La Manche na początek - latające urządzenia osobiste w natarciu
W drugiej próbie (po pierwszym niepowodzeniu kilka tygodni wcześniej) francuski wynalazca Franky Zapata przeleciał na pokładzie swojego aparatu o nazwie Flyboard - określanego czasem jako latająca deskorolka lub hulajnoga - nad kanałem La Manche. Pokonał ponad 35 km nad wodą, lecąc z Sangatte na północy Francji do wybrzeży Anglii. Zanim podjął próby pokonania kanału, zwrócił na siebie i na swój wynalazek uwagę, unosząc się nad Ziemią w Paryżu, podczas uroczystości z okazji rocznicy zburzenia Bastylii.

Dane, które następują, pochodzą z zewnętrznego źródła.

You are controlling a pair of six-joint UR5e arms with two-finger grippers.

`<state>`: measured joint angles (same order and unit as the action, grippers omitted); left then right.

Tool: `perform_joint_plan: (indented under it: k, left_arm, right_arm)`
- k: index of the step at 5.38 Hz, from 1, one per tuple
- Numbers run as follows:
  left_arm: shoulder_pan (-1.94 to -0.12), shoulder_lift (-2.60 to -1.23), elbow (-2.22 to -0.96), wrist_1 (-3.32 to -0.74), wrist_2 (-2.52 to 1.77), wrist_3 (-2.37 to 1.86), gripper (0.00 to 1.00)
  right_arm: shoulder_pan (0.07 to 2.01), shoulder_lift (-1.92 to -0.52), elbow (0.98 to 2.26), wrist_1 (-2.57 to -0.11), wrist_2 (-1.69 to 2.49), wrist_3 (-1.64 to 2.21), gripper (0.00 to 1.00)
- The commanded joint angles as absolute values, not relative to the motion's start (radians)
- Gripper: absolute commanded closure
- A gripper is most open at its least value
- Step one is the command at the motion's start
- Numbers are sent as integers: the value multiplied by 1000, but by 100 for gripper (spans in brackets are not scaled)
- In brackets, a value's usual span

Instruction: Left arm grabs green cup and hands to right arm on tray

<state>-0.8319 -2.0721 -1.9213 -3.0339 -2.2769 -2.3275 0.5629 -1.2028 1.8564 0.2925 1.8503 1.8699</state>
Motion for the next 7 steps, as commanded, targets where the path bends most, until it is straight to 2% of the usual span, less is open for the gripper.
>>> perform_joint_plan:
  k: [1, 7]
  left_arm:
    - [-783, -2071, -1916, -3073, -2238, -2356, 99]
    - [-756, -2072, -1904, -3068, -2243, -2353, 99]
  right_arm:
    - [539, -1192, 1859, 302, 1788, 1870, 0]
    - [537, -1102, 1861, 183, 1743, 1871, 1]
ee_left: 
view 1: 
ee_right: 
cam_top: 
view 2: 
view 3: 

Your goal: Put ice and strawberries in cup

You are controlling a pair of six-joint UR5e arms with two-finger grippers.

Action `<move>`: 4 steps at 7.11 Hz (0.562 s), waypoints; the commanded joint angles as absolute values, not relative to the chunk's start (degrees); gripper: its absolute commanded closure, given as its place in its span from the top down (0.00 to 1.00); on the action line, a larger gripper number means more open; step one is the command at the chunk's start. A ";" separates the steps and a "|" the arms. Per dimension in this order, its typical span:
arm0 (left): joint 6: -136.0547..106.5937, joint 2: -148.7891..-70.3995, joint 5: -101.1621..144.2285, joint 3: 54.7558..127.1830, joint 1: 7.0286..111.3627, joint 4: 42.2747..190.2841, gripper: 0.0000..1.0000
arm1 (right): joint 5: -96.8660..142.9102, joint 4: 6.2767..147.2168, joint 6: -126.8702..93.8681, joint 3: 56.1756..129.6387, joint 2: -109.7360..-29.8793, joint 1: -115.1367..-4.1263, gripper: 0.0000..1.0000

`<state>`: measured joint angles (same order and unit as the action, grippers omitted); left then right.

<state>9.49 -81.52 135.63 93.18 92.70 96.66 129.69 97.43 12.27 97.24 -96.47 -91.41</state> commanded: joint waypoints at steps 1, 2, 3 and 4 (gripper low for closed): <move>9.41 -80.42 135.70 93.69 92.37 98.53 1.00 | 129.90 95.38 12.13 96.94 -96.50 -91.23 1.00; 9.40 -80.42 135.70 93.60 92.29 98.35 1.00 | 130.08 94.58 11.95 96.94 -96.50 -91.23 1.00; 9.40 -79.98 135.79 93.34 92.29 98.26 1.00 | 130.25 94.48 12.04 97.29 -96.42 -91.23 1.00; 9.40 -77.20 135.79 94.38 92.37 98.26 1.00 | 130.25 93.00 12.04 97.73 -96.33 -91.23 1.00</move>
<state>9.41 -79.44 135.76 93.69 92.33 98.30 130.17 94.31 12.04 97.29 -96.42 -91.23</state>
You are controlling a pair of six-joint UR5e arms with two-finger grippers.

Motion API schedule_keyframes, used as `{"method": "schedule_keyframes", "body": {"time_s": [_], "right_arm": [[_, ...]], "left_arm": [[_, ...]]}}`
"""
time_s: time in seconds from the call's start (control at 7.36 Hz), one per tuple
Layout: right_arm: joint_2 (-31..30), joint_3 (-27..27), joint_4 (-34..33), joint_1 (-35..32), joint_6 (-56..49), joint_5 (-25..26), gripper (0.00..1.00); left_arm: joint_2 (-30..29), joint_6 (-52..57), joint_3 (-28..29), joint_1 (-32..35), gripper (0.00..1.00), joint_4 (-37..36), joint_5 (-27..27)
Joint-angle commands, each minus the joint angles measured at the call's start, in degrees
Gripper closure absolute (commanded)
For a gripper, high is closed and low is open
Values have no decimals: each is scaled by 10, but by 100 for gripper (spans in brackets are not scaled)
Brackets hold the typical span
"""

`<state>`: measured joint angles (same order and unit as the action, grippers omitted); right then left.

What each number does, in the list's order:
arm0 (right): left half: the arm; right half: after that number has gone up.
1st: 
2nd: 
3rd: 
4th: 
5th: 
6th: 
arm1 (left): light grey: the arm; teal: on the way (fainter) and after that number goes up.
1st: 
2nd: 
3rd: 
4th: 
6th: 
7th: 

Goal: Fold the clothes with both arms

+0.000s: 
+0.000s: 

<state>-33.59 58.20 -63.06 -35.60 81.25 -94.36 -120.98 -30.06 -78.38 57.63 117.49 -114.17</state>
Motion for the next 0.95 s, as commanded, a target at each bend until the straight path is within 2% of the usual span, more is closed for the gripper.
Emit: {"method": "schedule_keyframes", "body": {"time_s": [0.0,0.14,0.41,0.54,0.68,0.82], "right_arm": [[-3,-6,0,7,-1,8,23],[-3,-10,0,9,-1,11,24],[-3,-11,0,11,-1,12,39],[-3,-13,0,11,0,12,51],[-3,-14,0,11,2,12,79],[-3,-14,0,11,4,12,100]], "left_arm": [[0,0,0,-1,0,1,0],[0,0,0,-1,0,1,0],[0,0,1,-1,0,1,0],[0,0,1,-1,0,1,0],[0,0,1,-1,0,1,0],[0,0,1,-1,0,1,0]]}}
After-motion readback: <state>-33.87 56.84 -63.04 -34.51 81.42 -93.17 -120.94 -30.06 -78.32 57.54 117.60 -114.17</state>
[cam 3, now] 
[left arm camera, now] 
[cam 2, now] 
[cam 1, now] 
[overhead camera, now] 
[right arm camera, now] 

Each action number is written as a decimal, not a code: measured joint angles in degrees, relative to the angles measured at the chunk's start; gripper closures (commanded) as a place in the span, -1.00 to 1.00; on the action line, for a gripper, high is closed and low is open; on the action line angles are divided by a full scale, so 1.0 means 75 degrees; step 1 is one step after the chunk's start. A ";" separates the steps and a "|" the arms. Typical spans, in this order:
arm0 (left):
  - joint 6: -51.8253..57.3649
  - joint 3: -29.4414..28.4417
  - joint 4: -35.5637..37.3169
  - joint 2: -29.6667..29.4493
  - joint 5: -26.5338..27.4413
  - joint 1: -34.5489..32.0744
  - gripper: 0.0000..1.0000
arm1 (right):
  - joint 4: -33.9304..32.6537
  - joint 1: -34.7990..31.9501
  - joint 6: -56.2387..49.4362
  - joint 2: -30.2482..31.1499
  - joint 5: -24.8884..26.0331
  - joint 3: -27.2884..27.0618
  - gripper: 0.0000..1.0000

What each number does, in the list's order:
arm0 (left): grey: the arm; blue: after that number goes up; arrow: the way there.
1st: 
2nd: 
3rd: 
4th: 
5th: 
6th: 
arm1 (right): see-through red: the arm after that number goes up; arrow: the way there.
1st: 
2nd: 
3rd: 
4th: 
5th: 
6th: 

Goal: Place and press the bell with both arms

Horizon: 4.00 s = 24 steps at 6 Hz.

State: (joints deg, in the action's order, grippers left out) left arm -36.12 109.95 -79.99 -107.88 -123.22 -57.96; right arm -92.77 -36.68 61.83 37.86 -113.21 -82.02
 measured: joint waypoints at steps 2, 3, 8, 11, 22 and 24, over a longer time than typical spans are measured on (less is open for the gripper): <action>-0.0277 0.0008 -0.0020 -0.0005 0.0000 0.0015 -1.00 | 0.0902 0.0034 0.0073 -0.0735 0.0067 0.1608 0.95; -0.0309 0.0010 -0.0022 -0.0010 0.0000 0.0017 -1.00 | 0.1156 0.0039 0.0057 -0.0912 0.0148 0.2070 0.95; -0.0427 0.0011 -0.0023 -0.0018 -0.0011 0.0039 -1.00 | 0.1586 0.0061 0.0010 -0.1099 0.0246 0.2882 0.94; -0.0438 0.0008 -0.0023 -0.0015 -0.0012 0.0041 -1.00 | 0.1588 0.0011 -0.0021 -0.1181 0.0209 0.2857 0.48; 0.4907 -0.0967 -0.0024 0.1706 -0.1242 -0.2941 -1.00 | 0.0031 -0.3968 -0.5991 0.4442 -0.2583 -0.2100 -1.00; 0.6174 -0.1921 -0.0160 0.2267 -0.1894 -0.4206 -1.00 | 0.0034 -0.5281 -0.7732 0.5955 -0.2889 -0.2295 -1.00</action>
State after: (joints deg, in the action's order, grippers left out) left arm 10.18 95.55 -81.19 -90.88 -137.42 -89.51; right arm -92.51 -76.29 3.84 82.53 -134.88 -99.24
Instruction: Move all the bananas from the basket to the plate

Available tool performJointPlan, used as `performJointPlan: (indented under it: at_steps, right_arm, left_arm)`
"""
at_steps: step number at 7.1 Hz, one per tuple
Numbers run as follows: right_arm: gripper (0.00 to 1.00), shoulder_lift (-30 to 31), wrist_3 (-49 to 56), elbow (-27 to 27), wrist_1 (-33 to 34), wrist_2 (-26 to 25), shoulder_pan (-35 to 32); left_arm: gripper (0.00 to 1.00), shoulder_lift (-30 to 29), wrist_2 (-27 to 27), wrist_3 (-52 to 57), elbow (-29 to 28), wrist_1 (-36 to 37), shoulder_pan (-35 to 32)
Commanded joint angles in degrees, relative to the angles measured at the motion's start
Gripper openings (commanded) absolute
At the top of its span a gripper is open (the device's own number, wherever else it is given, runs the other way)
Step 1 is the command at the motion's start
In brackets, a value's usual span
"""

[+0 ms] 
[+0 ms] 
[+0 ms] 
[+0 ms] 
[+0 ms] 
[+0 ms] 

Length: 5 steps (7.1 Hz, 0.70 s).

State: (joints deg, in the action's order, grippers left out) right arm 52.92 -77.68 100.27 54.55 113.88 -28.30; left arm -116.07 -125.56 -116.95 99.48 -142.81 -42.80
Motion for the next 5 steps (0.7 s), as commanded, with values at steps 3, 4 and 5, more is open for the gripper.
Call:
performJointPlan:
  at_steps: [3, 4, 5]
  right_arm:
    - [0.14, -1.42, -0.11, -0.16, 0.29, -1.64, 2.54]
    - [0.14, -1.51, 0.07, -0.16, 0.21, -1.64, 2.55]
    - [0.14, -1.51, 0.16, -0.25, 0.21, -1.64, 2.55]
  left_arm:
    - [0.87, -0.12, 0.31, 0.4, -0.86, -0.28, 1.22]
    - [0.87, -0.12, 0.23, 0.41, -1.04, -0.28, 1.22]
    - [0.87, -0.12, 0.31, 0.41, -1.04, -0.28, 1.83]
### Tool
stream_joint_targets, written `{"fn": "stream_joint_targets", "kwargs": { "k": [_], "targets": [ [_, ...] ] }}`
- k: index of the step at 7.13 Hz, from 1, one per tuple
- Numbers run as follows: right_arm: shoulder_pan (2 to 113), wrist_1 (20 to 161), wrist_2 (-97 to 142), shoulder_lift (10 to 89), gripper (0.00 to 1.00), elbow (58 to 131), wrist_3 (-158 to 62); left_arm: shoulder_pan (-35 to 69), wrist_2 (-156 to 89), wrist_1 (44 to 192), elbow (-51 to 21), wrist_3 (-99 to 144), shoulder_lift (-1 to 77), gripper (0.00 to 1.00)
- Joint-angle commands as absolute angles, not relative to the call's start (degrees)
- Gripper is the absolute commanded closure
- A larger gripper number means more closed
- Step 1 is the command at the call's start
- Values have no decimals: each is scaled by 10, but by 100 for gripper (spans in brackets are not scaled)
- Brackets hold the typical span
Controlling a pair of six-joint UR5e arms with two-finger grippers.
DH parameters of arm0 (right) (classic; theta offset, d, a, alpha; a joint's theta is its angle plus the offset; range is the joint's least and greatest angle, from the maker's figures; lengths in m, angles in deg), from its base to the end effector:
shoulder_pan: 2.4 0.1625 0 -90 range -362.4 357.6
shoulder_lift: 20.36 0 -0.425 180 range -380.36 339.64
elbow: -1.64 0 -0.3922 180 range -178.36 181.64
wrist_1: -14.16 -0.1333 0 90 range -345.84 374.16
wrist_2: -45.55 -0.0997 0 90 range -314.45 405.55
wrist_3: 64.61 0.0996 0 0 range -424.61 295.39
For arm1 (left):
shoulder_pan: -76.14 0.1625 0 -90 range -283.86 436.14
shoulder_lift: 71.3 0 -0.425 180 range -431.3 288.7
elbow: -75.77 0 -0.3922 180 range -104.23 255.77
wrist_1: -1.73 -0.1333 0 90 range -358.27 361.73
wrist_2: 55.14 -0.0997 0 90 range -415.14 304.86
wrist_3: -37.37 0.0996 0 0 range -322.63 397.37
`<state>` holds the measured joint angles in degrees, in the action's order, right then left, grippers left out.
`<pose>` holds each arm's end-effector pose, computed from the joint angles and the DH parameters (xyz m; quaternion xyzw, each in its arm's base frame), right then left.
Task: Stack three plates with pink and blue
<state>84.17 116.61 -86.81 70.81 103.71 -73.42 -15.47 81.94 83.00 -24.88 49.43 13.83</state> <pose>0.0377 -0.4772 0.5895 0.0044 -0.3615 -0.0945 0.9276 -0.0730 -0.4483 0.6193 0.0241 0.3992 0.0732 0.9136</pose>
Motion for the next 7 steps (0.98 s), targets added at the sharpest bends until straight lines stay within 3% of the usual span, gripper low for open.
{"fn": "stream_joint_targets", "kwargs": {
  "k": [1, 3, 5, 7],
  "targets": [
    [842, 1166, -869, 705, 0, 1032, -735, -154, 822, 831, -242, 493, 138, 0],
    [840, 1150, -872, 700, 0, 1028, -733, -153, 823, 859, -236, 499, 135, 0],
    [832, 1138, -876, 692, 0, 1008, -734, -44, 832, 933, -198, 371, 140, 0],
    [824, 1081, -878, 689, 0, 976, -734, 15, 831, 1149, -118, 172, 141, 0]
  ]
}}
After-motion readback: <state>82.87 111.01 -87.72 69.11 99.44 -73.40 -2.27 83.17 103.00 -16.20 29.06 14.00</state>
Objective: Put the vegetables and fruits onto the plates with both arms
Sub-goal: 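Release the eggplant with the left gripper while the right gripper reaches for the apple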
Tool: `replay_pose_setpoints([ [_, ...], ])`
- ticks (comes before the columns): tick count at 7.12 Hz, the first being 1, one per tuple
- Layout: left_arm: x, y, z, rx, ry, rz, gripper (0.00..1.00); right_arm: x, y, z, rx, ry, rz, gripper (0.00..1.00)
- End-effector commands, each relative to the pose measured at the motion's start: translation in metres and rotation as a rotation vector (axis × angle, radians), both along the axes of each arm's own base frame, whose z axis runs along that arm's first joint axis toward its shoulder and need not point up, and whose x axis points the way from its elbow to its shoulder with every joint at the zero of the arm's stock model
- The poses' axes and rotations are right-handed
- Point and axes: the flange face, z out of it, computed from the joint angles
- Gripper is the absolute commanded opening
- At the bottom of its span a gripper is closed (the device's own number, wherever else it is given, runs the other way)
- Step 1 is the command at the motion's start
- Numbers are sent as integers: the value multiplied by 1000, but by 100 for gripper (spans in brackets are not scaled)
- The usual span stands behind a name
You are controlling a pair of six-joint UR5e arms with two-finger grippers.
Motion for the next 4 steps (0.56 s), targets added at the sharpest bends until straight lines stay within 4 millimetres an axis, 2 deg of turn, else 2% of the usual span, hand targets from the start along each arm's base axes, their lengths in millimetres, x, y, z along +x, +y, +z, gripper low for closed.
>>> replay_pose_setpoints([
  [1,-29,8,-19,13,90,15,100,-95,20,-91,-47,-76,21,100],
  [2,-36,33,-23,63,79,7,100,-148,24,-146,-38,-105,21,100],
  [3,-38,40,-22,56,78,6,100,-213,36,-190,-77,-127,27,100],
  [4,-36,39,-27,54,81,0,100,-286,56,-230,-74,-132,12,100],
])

Rekordowy przelot wymagał po drodze tankowania. Służyła do tego specjalna pływająca platforma, na której Zapata lądował. Podczas pierwszej próby właśnie podczas tego manewru doszło do niegroźnego wypadku i lot musiał zostać przerwany. Udało się za drugim razem. Zapata skutecznie wylądował na platformie do tankowania i ruszył w dalszą podróż.

Franky Zapata

Wynaleziony przez Zapatę Flyboard pozwala na wykonywanie akrobacji w powietrzu, także nad wodą. Może osiągać prędkość do 190 km/godz. Po jednym tankowaniu leci ok. 10 minut.

Pisaliśmy niedawno w "MT" o innej, podobnej nieco konstrukcji, unoszącej człowieka w powietrzu. To kombinezon odrzutowy Brytyjczyka Richarda Browninga, wynalazcy i dyrektora generalnego firmy Gravity Industries. Jego konstrukcją - Daedalus Mark 1 - interesuje się armia, nie tylko brytyjska. Jest to odrzutowy strój z zamontowanymi sześcioma niewielkimi silnikami - dwa z nich znajdują się na plecach, a dwie dodatkowe pary umieszcza się na każdym z ramion. Całość pozwala wznieść się na wysokość nawet 600 m, choć ze względów bezpieczeństwa Browning nie lata wyżej niż na kilka metrów. Również w tym przypadku paliwo wystarcza jedynie na 10 minut lotu, a do tego całość jest bardzo głośna.

Zarówno brytyjska, jak i francuska konstrukcja nie są jedynymi projektami tego typu. Wielu wynalazców testuje już "plecaki odrzutowe" różnego rodzaju.